_What the exercise asks_: Each line in the listing below that contains "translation" should be returned.

Records for the exercise Block Start

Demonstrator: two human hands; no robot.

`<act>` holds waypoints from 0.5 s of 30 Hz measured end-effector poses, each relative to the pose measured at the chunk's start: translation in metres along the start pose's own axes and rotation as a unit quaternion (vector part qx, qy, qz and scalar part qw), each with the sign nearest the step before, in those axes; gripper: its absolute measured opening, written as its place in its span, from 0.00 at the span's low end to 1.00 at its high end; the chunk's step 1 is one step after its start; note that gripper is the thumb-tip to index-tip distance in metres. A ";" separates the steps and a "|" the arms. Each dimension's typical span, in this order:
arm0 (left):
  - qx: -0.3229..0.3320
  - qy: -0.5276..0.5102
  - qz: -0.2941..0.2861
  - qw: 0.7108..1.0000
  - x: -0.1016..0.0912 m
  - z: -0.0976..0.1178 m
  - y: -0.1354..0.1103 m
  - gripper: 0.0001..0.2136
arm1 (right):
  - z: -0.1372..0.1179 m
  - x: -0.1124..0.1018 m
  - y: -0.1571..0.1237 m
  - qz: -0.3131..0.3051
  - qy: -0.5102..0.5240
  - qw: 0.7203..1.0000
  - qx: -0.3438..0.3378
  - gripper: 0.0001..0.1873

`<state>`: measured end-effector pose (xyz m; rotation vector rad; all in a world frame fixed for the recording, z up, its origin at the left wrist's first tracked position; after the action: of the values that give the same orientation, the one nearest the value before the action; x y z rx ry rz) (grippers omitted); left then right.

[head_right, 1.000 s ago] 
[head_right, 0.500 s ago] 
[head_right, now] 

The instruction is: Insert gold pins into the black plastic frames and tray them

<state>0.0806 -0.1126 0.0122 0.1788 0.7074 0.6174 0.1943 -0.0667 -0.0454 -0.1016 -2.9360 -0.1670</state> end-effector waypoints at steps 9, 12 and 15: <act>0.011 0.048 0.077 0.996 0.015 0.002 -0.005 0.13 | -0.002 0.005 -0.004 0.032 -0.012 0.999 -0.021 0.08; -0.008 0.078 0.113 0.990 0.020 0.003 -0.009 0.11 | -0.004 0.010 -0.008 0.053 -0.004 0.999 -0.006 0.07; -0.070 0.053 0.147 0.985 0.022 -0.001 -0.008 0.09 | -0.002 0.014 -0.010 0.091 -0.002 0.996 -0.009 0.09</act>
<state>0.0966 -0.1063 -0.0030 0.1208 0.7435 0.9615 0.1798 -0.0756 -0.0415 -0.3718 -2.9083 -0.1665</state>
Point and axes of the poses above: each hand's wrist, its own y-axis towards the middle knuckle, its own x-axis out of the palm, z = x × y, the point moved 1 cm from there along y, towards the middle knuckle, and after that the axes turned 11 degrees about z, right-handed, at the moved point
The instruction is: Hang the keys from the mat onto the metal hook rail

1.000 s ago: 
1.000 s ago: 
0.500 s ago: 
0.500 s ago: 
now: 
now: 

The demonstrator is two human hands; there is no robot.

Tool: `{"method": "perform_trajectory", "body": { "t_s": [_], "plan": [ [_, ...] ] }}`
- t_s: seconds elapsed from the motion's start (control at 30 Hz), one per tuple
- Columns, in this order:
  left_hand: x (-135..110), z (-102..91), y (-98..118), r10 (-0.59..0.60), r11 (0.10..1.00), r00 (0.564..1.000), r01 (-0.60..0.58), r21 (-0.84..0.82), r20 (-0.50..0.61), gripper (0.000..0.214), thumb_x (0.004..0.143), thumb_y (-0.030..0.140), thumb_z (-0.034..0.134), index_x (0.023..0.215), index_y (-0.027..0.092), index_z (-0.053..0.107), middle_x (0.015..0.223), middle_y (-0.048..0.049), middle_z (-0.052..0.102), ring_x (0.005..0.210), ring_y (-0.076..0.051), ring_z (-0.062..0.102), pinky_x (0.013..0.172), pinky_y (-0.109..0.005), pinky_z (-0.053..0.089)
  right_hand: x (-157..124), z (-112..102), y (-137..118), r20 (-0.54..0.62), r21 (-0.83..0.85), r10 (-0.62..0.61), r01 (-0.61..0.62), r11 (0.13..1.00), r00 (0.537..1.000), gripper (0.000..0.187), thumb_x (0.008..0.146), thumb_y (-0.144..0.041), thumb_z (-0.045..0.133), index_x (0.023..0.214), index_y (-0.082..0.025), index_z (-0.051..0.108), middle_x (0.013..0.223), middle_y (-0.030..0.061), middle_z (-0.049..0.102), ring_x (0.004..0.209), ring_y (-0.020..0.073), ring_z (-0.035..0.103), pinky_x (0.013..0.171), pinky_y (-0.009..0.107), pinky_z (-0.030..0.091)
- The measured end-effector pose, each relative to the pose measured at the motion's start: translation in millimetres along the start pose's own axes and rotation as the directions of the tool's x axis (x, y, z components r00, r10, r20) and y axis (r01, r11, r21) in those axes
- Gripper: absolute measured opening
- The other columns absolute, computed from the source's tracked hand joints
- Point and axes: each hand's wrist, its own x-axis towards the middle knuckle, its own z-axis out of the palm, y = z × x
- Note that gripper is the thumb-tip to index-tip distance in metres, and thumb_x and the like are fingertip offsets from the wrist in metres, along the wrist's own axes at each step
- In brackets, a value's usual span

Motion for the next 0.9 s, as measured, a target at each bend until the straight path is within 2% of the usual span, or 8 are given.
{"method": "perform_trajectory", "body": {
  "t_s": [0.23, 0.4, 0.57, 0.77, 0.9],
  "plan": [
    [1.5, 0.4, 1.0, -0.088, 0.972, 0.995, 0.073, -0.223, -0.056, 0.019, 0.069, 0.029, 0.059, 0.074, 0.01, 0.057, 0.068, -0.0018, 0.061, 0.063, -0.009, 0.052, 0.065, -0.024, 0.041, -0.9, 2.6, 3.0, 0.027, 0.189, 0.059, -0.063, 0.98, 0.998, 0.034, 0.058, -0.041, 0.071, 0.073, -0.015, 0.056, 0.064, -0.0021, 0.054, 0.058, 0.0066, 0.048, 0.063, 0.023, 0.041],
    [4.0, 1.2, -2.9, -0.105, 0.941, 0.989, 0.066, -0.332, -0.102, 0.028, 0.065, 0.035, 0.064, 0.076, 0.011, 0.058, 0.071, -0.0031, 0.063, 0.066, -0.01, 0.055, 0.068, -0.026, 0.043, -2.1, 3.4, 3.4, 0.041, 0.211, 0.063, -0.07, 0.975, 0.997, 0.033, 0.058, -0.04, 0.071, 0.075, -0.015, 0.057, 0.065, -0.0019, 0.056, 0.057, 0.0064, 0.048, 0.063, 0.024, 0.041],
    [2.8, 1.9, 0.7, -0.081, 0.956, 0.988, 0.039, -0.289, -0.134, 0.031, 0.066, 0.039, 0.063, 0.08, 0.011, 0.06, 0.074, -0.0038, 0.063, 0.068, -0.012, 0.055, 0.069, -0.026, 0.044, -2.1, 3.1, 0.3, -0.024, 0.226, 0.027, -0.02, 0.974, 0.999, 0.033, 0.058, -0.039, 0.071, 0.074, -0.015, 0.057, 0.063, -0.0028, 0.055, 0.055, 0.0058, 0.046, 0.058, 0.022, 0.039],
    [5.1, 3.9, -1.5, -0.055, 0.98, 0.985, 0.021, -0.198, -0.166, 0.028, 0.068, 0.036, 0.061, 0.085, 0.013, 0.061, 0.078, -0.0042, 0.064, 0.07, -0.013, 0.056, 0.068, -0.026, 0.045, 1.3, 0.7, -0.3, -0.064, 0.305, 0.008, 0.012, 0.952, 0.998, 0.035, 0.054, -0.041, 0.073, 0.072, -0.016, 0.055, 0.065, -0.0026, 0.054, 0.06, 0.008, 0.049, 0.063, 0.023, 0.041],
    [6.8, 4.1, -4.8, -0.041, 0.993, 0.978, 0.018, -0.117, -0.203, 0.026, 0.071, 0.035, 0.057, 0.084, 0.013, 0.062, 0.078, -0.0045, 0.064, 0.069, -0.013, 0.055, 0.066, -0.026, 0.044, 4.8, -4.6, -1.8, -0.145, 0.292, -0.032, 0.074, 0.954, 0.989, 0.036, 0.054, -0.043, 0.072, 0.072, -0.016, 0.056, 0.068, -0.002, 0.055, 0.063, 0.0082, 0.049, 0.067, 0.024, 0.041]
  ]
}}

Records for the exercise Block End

_Task result_:
`<act>` holds waypoints from 0.5 s of 30 Hz measured end-effector poses, each relative to the pose measured at the chunk's start: translation in metres along the start pose's own axes and rotation as a unit quaternion (vector part qx, qy, qz and scalar part qw), each with the sign nearest the step before, in those axes; gripper: its absolute measured opening, written as its place in its span, from 0.00 at the span's low end to 1.00 at its high end; the chunk's step 1 is one step after its start; note that gripper is the thumb-tip to index-tip distance in metres. A ";" separates the steps and a "|" the arms. Each dimension's typical span, in this order:
- The measured end-effector pose, each relative to the pose measured at the motion's start: translation in millimetres along the start pose's own axes and rotation as the directions of the tool's x axis (x, y, z components r00, r10, r20) and y axis (r01, r11, r21) in those axes

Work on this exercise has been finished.